Using the records below, transcribe word for word the stretch from the line that contains "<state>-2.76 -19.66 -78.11" through the line that contains "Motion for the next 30", both end lines included, and nothing else.

** Items from a dataset **
════════════════════
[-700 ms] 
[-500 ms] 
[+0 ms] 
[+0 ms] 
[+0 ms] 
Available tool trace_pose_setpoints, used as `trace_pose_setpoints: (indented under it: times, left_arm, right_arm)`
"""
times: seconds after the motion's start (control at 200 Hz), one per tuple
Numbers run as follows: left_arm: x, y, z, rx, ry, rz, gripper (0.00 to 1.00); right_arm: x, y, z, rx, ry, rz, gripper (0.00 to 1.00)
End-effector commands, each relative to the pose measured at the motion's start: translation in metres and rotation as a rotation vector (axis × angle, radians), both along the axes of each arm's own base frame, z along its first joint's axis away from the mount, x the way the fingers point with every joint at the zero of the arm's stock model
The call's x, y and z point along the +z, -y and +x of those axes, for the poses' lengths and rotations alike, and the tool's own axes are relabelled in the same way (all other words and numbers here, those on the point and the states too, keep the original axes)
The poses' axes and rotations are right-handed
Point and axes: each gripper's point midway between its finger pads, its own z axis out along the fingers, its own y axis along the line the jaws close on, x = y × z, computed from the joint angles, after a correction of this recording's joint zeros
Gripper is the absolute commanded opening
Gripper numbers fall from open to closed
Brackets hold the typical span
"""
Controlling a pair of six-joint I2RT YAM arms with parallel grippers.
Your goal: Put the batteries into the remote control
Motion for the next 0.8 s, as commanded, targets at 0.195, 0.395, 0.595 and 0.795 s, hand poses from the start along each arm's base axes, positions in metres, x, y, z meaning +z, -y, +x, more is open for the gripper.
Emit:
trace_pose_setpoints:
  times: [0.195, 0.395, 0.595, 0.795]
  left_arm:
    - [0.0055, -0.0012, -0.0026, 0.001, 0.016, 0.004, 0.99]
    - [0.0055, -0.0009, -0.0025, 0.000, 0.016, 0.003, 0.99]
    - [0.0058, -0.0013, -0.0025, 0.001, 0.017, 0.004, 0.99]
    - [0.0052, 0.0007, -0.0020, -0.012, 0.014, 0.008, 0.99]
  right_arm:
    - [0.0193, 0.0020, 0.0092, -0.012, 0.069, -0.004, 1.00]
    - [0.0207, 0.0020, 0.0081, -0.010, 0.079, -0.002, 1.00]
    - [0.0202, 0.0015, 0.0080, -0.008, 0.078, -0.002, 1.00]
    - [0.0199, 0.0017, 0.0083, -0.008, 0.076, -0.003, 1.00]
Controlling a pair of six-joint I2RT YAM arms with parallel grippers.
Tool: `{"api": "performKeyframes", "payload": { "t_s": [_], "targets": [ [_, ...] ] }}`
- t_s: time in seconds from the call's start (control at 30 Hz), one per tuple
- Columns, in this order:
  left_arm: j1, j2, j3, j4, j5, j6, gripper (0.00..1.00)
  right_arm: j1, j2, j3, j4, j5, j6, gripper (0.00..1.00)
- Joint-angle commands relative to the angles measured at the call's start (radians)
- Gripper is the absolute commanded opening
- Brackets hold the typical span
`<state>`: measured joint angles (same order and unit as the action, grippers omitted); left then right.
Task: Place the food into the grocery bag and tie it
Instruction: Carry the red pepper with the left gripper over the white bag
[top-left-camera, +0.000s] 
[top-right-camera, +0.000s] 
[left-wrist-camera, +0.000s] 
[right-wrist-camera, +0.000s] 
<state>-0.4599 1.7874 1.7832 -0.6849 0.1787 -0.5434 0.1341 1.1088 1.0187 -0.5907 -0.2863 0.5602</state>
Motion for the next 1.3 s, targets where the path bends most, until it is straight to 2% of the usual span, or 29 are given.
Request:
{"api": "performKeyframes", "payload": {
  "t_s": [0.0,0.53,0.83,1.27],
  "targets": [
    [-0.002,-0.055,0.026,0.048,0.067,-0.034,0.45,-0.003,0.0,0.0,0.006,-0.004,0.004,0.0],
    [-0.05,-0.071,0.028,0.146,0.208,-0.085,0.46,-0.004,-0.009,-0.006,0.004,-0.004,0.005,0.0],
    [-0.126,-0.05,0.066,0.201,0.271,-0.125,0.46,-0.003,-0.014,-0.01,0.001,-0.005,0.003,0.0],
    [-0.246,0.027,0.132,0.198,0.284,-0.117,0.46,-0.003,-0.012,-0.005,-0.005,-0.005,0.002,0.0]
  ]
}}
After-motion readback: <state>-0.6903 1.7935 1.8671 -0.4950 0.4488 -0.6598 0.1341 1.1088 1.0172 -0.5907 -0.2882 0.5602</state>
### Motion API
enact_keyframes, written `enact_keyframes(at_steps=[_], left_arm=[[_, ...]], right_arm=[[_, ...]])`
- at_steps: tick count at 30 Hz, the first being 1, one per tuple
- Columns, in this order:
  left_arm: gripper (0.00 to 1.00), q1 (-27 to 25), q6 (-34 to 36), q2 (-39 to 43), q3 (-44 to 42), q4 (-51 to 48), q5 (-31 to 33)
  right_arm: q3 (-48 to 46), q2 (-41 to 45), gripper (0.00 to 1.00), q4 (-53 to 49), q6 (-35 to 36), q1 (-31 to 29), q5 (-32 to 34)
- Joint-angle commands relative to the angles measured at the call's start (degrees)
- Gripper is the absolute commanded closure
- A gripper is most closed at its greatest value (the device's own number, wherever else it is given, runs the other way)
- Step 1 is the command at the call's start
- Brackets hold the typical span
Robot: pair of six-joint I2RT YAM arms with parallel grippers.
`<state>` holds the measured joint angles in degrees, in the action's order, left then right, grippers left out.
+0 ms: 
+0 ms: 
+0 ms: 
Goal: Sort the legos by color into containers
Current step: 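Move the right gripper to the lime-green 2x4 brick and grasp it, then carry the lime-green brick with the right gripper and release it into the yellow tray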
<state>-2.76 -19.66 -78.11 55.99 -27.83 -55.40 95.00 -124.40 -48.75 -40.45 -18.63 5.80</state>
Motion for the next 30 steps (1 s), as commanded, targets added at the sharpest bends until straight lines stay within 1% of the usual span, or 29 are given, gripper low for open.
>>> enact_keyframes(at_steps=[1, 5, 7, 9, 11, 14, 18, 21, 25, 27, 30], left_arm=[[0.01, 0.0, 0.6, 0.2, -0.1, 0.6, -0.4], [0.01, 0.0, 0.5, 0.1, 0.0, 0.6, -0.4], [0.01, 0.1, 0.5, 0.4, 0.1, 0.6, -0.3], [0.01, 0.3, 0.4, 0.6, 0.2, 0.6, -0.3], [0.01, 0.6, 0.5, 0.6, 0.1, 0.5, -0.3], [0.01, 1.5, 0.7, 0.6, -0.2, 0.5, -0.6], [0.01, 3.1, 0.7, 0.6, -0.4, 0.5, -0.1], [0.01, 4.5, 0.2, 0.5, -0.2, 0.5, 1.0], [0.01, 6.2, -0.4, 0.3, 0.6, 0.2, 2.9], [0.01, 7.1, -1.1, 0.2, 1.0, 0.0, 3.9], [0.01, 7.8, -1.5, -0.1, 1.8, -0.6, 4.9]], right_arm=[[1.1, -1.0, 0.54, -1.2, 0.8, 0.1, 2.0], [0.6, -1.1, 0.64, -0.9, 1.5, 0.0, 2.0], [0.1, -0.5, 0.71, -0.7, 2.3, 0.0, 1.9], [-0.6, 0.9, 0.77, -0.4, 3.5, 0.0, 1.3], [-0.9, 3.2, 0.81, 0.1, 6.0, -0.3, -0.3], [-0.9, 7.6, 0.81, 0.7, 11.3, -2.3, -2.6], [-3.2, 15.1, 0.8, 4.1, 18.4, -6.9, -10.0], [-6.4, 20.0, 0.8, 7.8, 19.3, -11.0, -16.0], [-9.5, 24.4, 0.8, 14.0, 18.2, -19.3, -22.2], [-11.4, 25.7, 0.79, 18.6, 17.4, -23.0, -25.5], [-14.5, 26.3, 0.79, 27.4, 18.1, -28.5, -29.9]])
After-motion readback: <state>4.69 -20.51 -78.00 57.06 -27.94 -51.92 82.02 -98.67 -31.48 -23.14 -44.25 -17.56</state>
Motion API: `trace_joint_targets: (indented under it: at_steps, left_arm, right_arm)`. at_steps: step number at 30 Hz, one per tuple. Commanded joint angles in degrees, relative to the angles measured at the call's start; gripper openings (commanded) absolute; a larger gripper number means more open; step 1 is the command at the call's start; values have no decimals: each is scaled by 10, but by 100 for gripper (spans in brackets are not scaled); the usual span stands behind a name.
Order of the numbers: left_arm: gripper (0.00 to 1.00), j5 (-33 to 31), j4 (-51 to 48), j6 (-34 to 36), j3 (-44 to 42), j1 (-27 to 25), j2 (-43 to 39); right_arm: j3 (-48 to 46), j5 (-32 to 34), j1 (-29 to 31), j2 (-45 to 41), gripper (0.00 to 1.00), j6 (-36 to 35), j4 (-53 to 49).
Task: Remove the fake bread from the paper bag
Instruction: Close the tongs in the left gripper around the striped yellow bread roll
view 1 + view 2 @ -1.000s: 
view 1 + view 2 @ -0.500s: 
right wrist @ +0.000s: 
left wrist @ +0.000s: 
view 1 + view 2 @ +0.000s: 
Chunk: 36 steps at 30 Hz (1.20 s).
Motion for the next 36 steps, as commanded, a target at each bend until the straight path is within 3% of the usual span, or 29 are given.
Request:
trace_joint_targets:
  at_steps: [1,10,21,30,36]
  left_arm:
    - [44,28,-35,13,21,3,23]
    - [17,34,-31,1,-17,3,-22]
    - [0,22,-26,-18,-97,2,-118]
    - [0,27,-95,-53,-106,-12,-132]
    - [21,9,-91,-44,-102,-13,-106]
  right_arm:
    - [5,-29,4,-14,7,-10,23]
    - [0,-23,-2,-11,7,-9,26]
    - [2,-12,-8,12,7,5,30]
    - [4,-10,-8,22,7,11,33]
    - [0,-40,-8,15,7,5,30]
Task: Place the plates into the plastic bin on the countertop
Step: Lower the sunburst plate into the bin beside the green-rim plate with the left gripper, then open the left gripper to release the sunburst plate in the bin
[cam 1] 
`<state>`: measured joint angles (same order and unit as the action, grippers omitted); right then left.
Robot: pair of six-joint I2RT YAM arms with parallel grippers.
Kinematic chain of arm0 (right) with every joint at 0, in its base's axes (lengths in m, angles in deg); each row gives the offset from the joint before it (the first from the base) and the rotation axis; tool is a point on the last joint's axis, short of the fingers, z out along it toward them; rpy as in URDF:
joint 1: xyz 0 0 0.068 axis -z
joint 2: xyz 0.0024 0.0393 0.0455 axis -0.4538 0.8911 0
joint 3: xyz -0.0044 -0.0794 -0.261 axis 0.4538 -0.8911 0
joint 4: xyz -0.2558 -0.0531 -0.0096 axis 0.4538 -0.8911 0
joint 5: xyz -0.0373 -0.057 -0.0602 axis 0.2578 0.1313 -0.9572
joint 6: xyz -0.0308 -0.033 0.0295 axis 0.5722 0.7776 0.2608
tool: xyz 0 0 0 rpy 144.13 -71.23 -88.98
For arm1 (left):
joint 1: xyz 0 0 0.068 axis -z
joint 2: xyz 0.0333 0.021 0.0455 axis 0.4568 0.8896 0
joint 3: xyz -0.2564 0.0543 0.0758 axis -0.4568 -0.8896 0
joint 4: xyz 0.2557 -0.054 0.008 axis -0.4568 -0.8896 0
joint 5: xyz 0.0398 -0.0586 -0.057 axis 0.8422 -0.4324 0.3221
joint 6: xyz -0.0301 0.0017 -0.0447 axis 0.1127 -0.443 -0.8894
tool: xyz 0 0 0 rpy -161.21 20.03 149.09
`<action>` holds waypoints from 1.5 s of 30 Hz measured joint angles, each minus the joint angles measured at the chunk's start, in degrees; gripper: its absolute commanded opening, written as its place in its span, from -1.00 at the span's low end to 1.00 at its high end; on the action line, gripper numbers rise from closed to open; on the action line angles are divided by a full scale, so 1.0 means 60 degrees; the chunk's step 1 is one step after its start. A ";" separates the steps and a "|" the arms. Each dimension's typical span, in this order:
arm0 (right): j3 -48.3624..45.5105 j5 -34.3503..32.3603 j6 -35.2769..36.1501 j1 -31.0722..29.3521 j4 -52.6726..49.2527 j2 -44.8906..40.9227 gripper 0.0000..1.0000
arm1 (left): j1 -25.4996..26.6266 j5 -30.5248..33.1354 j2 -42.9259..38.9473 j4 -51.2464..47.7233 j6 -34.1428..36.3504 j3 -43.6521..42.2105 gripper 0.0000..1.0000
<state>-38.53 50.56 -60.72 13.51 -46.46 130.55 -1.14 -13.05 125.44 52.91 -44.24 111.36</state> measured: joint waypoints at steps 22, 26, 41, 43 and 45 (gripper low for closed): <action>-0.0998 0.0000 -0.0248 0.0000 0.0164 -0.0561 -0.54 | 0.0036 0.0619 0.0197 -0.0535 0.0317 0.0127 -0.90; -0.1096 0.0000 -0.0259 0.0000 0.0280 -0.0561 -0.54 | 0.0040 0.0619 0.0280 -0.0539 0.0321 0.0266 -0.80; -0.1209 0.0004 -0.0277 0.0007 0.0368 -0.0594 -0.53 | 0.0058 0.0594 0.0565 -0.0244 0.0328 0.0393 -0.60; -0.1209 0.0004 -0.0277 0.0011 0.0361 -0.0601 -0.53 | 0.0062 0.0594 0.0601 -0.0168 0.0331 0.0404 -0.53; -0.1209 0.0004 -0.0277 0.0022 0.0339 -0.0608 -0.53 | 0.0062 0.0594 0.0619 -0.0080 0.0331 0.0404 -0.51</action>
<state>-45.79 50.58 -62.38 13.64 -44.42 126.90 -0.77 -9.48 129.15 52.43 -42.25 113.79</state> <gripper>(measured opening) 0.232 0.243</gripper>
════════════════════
** Exercise output **
<state>-2.76 -19.66 -78.11 55.99 -27.83 -55.40 95.00 -124.40 -48.75 -40.45 -18.63 5.80</state>
Motion for the next 30 steps (1 s), as commanded, targets added at the sharpest bends until straight lines stay within 1% of the usual span, or 29 are given, gripper low for open.

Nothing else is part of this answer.